Gov. Jay Nixon on Friday framed cuts his administration made among the state’s administrative law judges as a continuation of the policies of previous Gov. Matt Blunt.
“They’re not Article V judges,” Nixon said during a press conference in Kansas City. “In the last administration they lessened the number of folks in that department already. We felt that continuing to lean that up was appropriate with the budget challenges we face. I’m confident that the remaining commissioners will be able to handle the workload.”
The Division of Workers’ Compensation last week laid off four administrative law judges, and declined to fill a fifth vacancy, effective July 1.
Judges Henry Herschel and June Doughty, from the Jefferson City office; John Tackes, from the St. Louis office; and Matthew Murphy, from the Cape Girardeau office, have been terminated. A fifth administrative law judge, Ron Harris, is retiring from the Jefferson City office on June 30 and will not be replaced.
The affected ALJs were the four who took office most recently and were all appointed by former Republican Gov. Matt Blunt, two of them in the last month of his term in office. Herschel previously served as Blunt’s general counsel. The division and a spokesman for Nixon have denied any partisan considerations in terminating the ALJs.
The division blamed the cuts on the 2010 budget, which goes into effect next month.
However, Rep. Allen Icet, R-Wildwood, who chairs the House Budget Committee, said Thursday that the decision to cut the five ALJ positions came from Gov. Jay Nixon’s initial budget request in January, and not from the Legislature. Icet said ALJs are not funded through general revenue but from a dedicated fund, money for which comes from a tax on employers.
“I would seriously question whether this is because of budget pressures that the state is facing,” Icet said.
Both trial lawyers and Republican lawmakers have criticized the cuts, saying the move threatens the independence of the ALJs.
Several lawyers have also questioned the legality of the terminations. A rewrite of the workers’ compensation laws in 2005 set 12-year terms for ALJs and subjected them to periodic retention votes by a review committee, which conducts performance audits on judges. It’s not clear that judges can be removed outside the committee review process.
“That’s clearly not what the statute intended,” said John Diehl Jr., an attorney with Armstrong Teasdale in St. Louis and a former Republican lawmaker. He said Nixon could later reappoint his own ALJs to fill those positions, transforming the workers’ compensation division into a “patronage” system.
Jennifer Schwendemann, a legislative appointee to the ALJ review commission and an attorney at Husch Blackwell Sanders in St. Louis, also questioned the legal authority.
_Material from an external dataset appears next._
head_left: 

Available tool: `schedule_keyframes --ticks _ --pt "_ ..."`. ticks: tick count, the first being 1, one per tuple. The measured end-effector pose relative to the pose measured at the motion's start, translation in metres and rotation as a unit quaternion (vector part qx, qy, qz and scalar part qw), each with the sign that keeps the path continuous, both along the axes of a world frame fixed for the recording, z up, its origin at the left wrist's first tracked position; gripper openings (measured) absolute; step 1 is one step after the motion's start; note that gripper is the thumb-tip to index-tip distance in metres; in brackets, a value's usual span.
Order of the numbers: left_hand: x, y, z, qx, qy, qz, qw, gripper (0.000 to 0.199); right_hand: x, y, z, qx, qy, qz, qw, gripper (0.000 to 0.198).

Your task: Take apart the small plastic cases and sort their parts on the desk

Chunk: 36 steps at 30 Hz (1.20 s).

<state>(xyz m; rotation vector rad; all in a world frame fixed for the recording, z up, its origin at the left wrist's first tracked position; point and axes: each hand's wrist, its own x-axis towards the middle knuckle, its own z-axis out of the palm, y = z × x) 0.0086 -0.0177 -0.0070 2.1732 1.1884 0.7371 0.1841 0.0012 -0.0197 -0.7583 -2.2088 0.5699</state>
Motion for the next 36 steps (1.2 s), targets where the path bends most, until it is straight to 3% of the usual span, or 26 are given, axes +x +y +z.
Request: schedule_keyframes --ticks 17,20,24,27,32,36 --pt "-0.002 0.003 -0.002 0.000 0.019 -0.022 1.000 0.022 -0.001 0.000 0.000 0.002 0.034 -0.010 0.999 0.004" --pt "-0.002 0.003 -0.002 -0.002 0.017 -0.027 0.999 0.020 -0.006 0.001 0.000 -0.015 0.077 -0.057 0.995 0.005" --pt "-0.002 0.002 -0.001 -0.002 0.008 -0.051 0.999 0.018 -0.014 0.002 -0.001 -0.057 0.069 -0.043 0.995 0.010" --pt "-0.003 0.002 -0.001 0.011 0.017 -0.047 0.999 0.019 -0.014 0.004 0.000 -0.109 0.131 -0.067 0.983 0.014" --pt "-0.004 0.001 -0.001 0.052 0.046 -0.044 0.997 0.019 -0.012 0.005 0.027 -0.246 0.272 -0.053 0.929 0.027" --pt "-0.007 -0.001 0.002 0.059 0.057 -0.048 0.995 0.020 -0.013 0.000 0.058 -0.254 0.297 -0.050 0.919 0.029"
“I believe that that statute gives the ALJ review committee exclusive authority to evaluate the ALJs,” she said. “I don’t think an ALJ can be removed without what is a lengthy and rigorous process by the committee that I sit on.” However, she added that she didn’t think the committee had any authority to challenge the cuts.
Asked about potential partisan motives for the firings, Nixon turned the topic back to the economy.
“We’re facing historic budget challenges,” he said. “As the chief executive of the state it’s my job to balance the budget. It requires some challenging choices. I make those choices and I ask the Legislature to help me in that regard. I presented a budget doing this, and in overwhelming numbers Democrats and Republicans supported that. All I can say is that all around the state of Missouri people are tightening their belts.”